Time to think like a true Michiganian Michigander: hold out your left hand, palm down. Now use the index finger on your right hand to point to the base of your left thumb. That's Detroit. Now point to the middle of your palm. That's Lansing. Notice anything? There's a whole lotta territory beyond your thumb and your palm. You've got your knuckles, the inside of your palm, and your fingers.
Around these parts we call them Kalamazoo (yes, there really is a Kalamazoo-zoo-zoo), Grand Rapids (Furniture City USA), Battle Creek (Cereal City USA), Holland (home of windmills, klompen shoes, and a hell of a lot of Republicans), St. Joseph/Benton Harbor (home of Whirlpool and KitchenAid), Grand Haven (Coast Guard City USA), Muskegon (the mistake by the lake The Port City--and my hometown), Ludington, Manistee, Traverse City (the Cherry Capital), Flint (home of Buick), Saginaw, Midland (home of Dow Chemical), Bay City, Alpena, Petoskey, and Mackinaw City, to say nothing of the entire Upper Peninsula (da U.P., eh! and home of the Nimrods).
The population of the nine-county Detroit CSA is 5.9 million people. The population of the Lansing MSA is 454,000. That's only 6.3 million. The population of Michigan as a whole is 9.9 million (give or take a couple moving vans headed down I-75). So by my count, that leaves 3.3 million people without any kind of representation on the Democratic National Committee.

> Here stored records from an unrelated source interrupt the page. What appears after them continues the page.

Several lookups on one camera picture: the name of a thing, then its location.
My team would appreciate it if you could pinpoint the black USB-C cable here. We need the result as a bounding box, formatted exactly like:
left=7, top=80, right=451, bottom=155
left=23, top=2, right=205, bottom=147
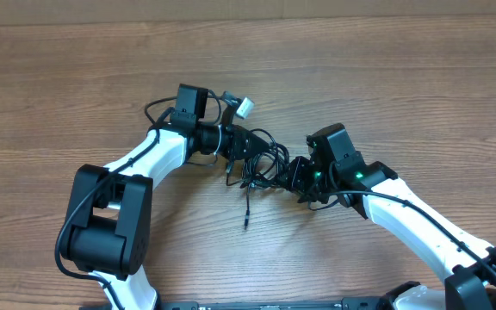
left=225, top=158, right=292, bottom=230

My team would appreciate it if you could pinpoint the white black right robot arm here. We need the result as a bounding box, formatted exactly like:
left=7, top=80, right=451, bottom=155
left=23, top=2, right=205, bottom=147
left=287, top=124, right=496, bottom=309

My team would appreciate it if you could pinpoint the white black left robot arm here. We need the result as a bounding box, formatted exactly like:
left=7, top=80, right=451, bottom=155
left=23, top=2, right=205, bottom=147
left=54, top=84, right=270, bottom=309

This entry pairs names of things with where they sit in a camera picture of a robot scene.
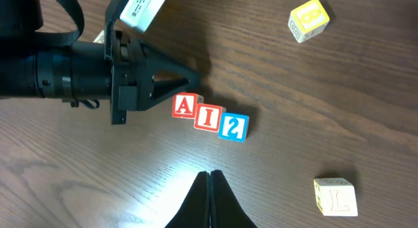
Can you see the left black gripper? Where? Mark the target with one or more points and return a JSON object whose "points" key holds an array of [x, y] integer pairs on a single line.
{"points": [[142, 76]]}

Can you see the red letter A block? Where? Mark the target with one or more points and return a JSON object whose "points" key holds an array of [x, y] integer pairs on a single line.
{"points": [[185, 104]]}

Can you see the yellow top letter block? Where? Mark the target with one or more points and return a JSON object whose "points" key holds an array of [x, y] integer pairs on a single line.
{"points": [[308, 20]]}

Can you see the plain white wooden block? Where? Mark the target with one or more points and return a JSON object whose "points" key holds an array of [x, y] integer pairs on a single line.
{"points": [[335, 197]]}

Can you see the red letter I block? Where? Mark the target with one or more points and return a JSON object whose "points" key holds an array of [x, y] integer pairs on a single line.
{"points": [[208, 117]]}

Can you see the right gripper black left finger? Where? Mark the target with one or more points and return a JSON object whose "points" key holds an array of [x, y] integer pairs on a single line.
{"points": [[194, 211]]}

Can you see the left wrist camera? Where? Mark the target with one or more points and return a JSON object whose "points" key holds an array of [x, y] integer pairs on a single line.
{"points": [[138, 14]]}

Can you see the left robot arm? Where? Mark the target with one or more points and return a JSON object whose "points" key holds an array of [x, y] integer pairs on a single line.
{"points": [[54, 65]]}

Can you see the blue number 2 block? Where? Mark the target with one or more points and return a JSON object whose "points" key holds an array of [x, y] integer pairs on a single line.
{"points": [[233, 127]]}

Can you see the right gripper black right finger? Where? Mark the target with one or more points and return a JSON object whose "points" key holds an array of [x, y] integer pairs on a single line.
{"points": [[225, 210]]}

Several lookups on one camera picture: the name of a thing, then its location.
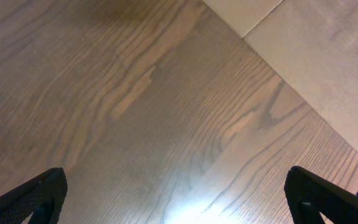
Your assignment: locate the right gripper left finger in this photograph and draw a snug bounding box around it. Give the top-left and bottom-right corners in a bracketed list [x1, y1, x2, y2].
[0, 167, 68, 224]

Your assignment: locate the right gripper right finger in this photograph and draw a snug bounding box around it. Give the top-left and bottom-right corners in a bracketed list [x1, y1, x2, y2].
[284, 166, 358, 224]

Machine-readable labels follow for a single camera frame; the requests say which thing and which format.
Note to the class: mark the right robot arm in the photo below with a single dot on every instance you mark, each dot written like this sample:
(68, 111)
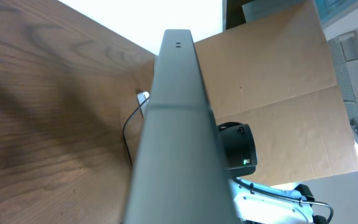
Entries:
(258, 203)

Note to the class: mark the brown cardboard panel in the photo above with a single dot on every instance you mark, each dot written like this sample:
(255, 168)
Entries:
(276, 75)

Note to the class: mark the white power strip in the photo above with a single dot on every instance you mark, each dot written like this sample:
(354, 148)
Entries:
(143, 99)

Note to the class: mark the gold Galaxy smartphone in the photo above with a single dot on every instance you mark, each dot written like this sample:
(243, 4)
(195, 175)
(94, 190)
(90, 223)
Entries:
(180, 173)

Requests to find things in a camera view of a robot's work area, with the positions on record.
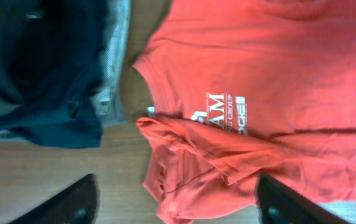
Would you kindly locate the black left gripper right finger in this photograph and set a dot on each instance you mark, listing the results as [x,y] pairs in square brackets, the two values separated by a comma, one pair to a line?
[279,204]

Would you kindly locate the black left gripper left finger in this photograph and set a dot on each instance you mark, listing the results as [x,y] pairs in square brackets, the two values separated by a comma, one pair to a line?
[77,204]

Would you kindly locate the red t-shirt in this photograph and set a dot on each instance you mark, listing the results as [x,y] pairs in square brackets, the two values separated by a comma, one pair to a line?
[245,87]

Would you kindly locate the navy blue folded shirt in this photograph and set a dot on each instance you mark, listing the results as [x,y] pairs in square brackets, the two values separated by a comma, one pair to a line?
[47,123]

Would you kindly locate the black folded shirt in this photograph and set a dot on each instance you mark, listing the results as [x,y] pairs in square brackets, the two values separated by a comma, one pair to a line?
[49,52]

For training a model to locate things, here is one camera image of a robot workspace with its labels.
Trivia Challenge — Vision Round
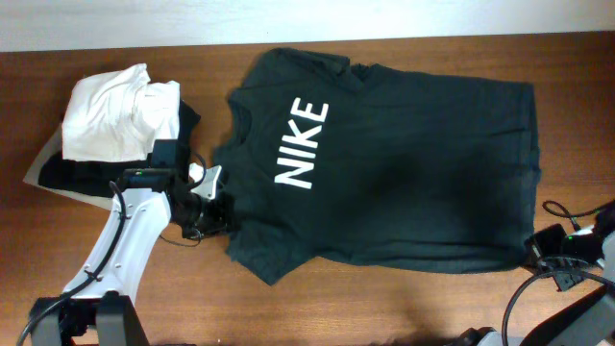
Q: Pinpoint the dark green Nike t-shirt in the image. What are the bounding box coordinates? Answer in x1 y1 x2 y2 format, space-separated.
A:
213 48 540 284

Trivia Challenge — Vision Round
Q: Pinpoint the folded white t-shirt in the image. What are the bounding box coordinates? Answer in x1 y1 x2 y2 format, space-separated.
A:
61 63 180 162

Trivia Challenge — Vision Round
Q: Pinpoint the folded beige garment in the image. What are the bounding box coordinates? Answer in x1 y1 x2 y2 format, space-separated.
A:
23 126 112 210

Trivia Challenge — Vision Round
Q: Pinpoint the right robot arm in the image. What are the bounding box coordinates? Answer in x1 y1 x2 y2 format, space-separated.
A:
452 200 614 346

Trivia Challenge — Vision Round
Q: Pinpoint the folded black garment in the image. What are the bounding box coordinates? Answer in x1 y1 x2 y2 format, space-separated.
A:
36 101 201 198

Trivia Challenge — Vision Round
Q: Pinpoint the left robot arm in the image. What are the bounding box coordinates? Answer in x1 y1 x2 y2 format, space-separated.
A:
16 139 229 345

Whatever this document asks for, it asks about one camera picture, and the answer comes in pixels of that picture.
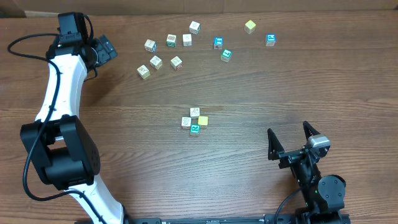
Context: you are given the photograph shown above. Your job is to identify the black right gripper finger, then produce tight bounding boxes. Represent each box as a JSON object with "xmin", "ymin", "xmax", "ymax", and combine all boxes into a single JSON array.
[
  {"xmin": 267, "ymin": 128, "xmax": 285, "ymax": 161},
  {"xmin": 303, "ymin": 121, "xmax": 323, "ymax": 139}
]

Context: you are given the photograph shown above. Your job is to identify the yellow K block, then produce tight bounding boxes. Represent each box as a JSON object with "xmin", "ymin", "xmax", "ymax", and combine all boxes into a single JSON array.
[{"xmin": 198, "ymin": 116, "xmax": 208, "ymax": 128}]

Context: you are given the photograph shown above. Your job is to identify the white block red letter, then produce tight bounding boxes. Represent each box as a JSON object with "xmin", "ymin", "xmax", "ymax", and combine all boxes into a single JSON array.
[{"xmin": 190, "ymin": 124, "xmax": 201, "ymax": 136}]

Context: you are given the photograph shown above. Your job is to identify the white block elephant picture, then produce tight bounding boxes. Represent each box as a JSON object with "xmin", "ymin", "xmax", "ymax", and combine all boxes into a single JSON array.
[{"xmin": 190, "ymin": 107, "xmax": 200, "ymax": 119}]

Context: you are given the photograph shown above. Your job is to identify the white block red trim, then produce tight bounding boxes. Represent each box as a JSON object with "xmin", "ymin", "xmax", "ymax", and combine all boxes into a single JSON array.
[{"xmin": 181, "ymin": 117, "xmax": 192, "ymax": 129}]

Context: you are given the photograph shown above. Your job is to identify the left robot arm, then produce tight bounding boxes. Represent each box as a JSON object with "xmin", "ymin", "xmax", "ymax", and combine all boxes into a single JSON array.
[{"xmin": 20, "ymin": 12, "xmax": 129, "ymax": 223}]

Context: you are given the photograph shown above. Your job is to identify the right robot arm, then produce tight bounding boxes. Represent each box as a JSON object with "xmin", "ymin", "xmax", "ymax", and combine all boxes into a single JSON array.
[{"xmin": 264, "ymin": 121, "xmax": 351, "ymax": 224}]

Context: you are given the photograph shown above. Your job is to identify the white block blue side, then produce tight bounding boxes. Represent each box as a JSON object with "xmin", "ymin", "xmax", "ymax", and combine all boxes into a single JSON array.
[{"xmin": 144, "ymin": 39, "xmax": 157, "ymax": 53}]

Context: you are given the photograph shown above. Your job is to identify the white X block yellow side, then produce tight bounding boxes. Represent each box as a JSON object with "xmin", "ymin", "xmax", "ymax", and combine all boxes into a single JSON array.
[{"xmin": 150, "ymin": 55, "xmax": 163, "ymax": 70}]

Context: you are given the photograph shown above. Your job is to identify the white block green side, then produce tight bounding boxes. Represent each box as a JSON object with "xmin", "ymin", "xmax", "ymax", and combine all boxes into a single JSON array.
[{"xmin": 166, "ymin": 34, "xmax": 177, "ymax": 47}]

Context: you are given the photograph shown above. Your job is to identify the white block red side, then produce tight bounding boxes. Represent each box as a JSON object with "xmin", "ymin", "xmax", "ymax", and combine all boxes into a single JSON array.
[{"xmin": 170, "ymin": 56, "xmax": 183, "ymax": 70}]

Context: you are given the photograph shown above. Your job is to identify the plain white number block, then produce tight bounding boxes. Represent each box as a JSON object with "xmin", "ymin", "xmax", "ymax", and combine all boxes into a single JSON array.
[{"xmin": 182, "ymin": 34, "xmax": 192, "ymax": 47}]

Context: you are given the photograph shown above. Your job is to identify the white block top centre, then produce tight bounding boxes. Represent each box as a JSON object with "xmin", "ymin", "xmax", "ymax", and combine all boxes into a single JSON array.
[{"xmin": 189, "ymin": 21, "xmax": 200, "ymax": 35}]

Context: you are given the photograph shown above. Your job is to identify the blue P block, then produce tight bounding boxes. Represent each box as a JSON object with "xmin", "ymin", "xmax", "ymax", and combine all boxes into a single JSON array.
[{"xmin": 266, "ymin": 34, "xmax": 276, "ymax": 47}]

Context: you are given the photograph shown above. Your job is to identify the green L block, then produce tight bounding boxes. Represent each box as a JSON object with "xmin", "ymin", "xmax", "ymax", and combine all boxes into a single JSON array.
[{"xmin": 220, "ymin": 49, "xmax": 233, "ymax": 62}]

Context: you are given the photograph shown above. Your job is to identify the blue T block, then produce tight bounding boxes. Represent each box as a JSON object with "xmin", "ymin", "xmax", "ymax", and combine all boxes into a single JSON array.
[{"xmin": 213, "ymin": 37, "xmax": 223, "ymax": 49}]

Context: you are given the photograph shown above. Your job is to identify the yellow top block far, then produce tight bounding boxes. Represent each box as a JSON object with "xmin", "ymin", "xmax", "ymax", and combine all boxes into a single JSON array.
[{"xmin": 244, "ymin": 20, "xmax": 256, "ymax": 34}]

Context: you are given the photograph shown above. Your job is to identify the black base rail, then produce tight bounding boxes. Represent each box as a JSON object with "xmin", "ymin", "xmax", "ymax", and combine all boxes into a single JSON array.
[{"xmin": 122, "ymin": 214, "xmax": 351, "ymax": 224}]

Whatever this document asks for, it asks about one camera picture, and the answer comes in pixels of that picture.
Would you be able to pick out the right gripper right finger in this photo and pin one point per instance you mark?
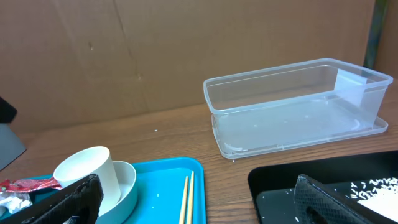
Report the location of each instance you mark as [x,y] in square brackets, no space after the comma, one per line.
[316,203]

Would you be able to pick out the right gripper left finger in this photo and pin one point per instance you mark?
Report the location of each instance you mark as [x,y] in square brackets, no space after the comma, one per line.
[79,202]

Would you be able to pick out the white paper cup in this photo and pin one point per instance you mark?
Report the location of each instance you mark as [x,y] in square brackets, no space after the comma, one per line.
[94,160]

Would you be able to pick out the grey dishwasher rack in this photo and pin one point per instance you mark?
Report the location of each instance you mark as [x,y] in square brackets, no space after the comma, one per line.
[11,147]

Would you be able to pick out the black plastic tray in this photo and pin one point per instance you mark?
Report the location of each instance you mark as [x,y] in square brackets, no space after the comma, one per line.
[272,187]

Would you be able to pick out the grey-green bowl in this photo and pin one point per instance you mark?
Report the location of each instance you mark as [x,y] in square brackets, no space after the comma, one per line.
[118,212]

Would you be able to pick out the red snack wrapper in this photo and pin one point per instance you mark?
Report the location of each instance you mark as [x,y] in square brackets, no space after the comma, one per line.
[29,185]

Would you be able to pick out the pile of white rice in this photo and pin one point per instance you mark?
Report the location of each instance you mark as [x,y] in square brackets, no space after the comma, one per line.
[378,195]

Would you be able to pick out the crumpled white tissue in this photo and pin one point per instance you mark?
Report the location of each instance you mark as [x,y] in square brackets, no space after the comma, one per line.
[13,202]

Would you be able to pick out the teal plastic tray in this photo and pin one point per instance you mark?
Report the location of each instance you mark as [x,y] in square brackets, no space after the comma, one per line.
[160,185]

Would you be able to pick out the clear plastic container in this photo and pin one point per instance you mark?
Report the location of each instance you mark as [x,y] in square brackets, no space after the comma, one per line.
[293,106]

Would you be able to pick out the left wooden chopstick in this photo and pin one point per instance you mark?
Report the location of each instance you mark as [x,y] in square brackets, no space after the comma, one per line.
[184,202]

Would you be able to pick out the wooden chopstick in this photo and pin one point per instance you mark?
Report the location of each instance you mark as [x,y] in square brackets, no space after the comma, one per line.
[184,202]
[190,200]

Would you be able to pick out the right wooden chopstick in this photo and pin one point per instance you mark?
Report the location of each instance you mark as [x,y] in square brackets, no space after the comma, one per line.
[190,200]

And this year, those 3.3 million people aren't just any 3.3 million people. They're Michigan voters, who were subjected to this primary boondoggle by the Michigan Legislature, Governor Granholm, the Michigan Democratic Party, and yes, the DNC. As the fate of Michigan's convention delegation hangs in the balance, it looks like it's going to be left up to the DNC's Credentials Committee. Wouldn't it be nice if these 3.3 million voters had a say in what's going on?
Beyond that, let me just say that I'm a big believer in the 50-State Strategy. It clearly paid dividends in 2006. We won races in several oddball districts simply because we had candidates on the ground. Between the Democracy Bond project and the 50-State Strategy, the DNC is endeavoring to put paid DNC staffers on the ground in all 50 states in an effort to boost the DNC brand and make us competitive everywhere, not just the liberal northeast and California.
There are 435 Congressional districts in the United States, which constitutionally are designed to be roughly equal in size to ensure that each and every American has representation in Congress and access to their representative (gerrymandering...well, as Alton Brown would say, that's another diary). There are also 440 members of the Democratic National Committee. How is it that, with roughly equal numbers, such large swaths of the country are going unrepresented at the DNC?
And so I propose a change to the DNC by-laws: Henceforth, one member of the Democratic National Committee should be elected from each of the 435 Congressional districts in the United States. It's time for the DNC to put its money where its mouth is and ensure that it operates according to its name, democratically.